Blink. Near his suburb. It was getting harder and harder to keep those heavy lids open…

"Cassandra, what do you know?"

"I know you're going to be something special. I know that you'll shake this city's pillars and build it anew. I know you'll die, Casey."

Blink. His street. Cassandra knew it. She'd parked out front of it and scoped his room for so long that it felt like second nature to be here. She was also in talks to purchase the apartment block he occupied, but, not even the Four knew that.

"I don't wanna die…"

Blink. And he was in bed, staring at the wondrous, pale image of the woman in the moonlight. Cassandra appeared ethereal to him, a ghost in his bedroom, guarding him as he slept. Casey expected fear at his own words, and Cassandra could see the dream-like state he was in, how he filtered from reality to unreality.

She was guilty of a premeditated murder that had yet to come, and yet, seeing the peaceful sleep Casey put himself under, and seeing how he entrenched himself in his bedsheets after days of paranoia… She felt that guilt abate, if only slightly.

"Don't worry. You'll come back to us."

(...)

Morning hit, and Casey awoke to the sound of his best friend, rattling about in their apartment. Checking his watch, trying desperately to recollect the events of the night prior, he groaned awake and stumbled down to their kitchen, cramped and cuddly. He fiddled about through crusty eyes, fingering for a bowl of cereal and giving up on the task with a certain malaised expediency.

"Bit early for you, Case," he heard. He looked up, found Samantha staring back at him, and settled. She was dressed for work - some temp job at an accounting firm - tearing into some buttered toast.

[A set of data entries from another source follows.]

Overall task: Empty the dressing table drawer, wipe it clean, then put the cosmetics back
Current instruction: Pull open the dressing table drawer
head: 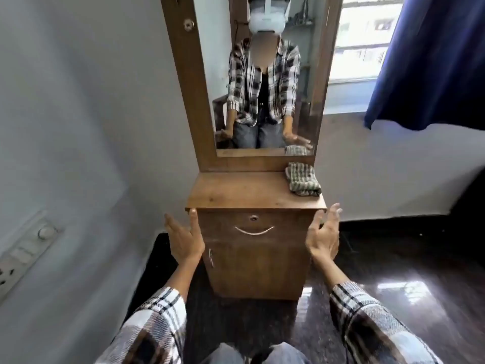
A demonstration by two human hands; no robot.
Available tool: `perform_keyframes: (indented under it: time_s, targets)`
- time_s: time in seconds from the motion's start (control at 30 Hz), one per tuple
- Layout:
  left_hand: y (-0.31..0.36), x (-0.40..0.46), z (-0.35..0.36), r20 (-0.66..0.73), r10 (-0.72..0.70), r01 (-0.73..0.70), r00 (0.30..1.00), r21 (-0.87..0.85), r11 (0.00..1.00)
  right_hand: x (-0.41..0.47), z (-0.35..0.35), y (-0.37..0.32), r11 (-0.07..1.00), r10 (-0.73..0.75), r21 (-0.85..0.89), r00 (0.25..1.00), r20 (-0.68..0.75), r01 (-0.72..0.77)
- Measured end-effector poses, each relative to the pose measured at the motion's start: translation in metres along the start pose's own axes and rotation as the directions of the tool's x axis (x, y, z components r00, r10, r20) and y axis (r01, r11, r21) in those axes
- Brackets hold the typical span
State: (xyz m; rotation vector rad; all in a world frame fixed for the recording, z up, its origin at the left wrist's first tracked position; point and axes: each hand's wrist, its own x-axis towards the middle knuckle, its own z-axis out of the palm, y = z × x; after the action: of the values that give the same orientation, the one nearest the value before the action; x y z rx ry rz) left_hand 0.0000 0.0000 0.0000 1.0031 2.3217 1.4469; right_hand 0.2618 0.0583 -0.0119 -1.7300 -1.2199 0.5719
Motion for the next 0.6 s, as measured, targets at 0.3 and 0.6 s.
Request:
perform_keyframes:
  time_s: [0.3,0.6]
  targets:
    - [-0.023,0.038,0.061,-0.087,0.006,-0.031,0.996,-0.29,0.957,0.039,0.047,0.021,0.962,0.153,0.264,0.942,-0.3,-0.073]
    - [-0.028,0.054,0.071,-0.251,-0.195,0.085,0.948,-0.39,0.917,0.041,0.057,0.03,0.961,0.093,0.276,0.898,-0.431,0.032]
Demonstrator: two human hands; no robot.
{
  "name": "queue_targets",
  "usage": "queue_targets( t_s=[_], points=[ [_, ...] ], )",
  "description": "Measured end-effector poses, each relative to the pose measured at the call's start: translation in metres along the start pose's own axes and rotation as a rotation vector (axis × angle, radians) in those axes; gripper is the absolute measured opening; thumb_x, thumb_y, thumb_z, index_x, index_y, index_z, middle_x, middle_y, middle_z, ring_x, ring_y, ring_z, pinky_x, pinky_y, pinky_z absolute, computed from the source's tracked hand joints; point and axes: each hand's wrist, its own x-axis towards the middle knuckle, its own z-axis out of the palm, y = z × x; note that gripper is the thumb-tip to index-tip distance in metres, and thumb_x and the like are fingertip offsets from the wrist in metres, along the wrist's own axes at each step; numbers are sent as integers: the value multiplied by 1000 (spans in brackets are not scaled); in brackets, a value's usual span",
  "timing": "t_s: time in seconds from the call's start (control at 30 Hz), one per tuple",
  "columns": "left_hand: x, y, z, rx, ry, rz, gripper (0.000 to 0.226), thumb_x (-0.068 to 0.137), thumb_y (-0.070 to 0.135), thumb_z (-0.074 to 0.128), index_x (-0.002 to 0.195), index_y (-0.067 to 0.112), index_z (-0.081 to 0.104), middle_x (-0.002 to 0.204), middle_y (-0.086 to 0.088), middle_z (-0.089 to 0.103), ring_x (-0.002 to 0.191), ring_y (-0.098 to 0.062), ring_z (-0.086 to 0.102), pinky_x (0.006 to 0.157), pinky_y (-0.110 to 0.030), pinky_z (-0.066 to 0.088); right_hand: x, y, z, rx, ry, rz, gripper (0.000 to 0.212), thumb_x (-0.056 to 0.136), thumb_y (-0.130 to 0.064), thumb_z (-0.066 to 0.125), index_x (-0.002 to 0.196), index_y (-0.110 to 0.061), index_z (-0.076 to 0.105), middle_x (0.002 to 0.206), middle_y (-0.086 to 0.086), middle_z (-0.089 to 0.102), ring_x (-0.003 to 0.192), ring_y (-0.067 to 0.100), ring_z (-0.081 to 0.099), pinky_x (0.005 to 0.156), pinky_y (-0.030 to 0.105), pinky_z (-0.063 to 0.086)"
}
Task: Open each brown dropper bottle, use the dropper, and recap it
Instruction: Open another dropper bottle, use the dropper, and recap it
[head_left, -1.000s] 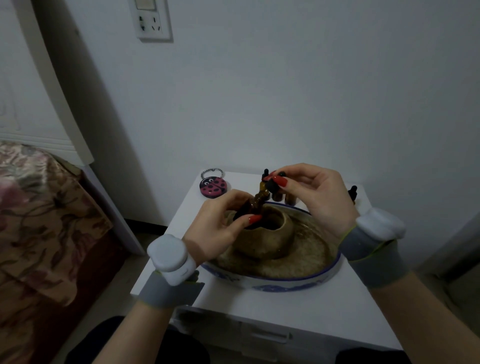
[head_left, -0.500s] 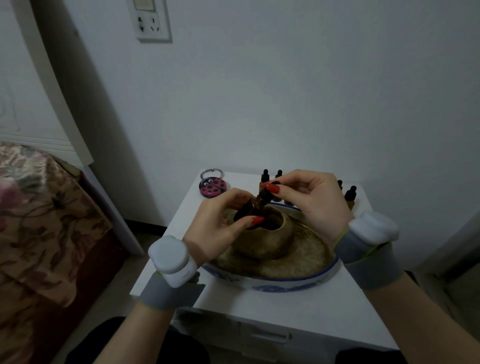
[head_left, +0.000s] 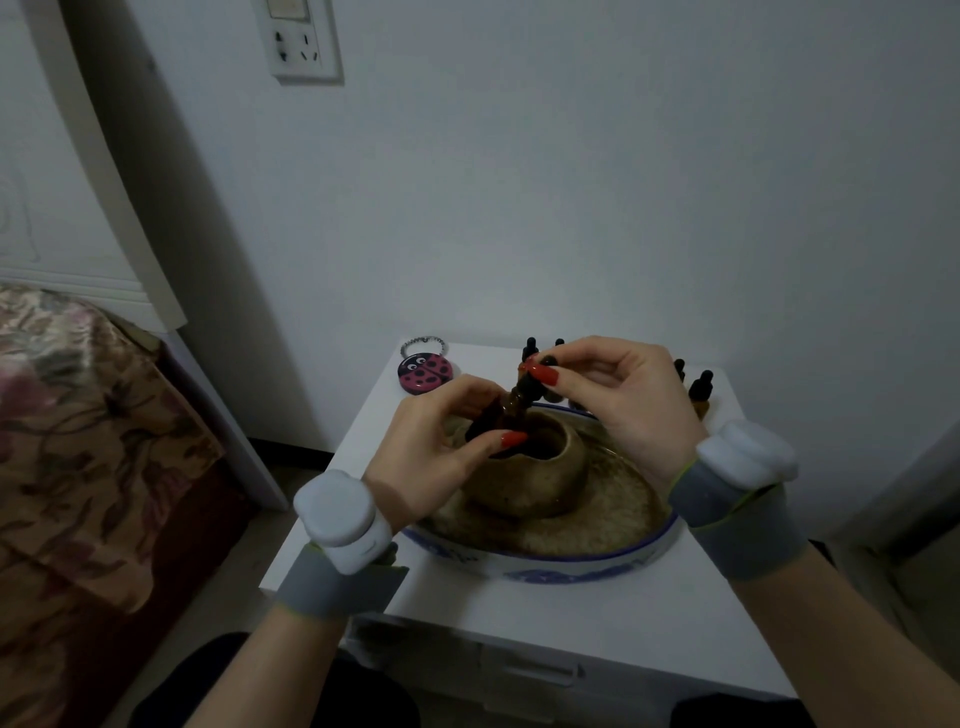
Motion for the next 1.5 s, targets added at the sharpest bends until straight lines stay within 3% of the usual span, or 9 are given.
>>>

"Sorry for the mess," he mumbled.

"What mess?"

"I don't know," he clarified. "I just assumed I trailed one in from last night. Was at the beach, got paid," Casey patted himself down, producing a mass of scrunched bills, "whatver the fuck this is… Broke into an arcade…"

"Broke into an arcade? What are you, eight?"

"And the star of my very own coming-of-age kids movie, thank you very much," Casey defended himself, in a foppish tone. Samantha snickered, and he desperately tried to collect the events thereafter. "Found myself at Saint Jude's after that, and…"

"...Sounds like a profitable night," she laughed. "Good news is that this covers rent for one, two… Two weeks! See, what did I tell ya? LA's not a 'soul-sucking firepit of despair and torment', plus, looks like one of your clients left a note."

"I've told you time and time again that I put the stripper's life behind me," Casey sobered up, staring at Samantha with a grim defiance, before instantly giggling to himself. "Oh, shit, you weren't kidding."

Having picked apart the mass of the mess of bills, Samantha uncovered a letter, written on some tarot-inspired sheeting. Unfolding it, Casey read the message quietly to himself and squinted, in deep confusion.

"What's it say?"

"Old note from the Empress," he answered her. "Says, 'you're always welcome back'. Must've kept it from when we went out there last time."

Samantha shrugged her shoulders, looking a bit reserved at the memory of the place. "You're always welcome back to get a fucking bottle in the face, apparently. Christ, what a dive… And, still, sorry you had to come to my defence there-"

"-Pfft," he pfft'd, shaking his head, tossing the note in the trash. "It's nothing. I'd rather die than head back there."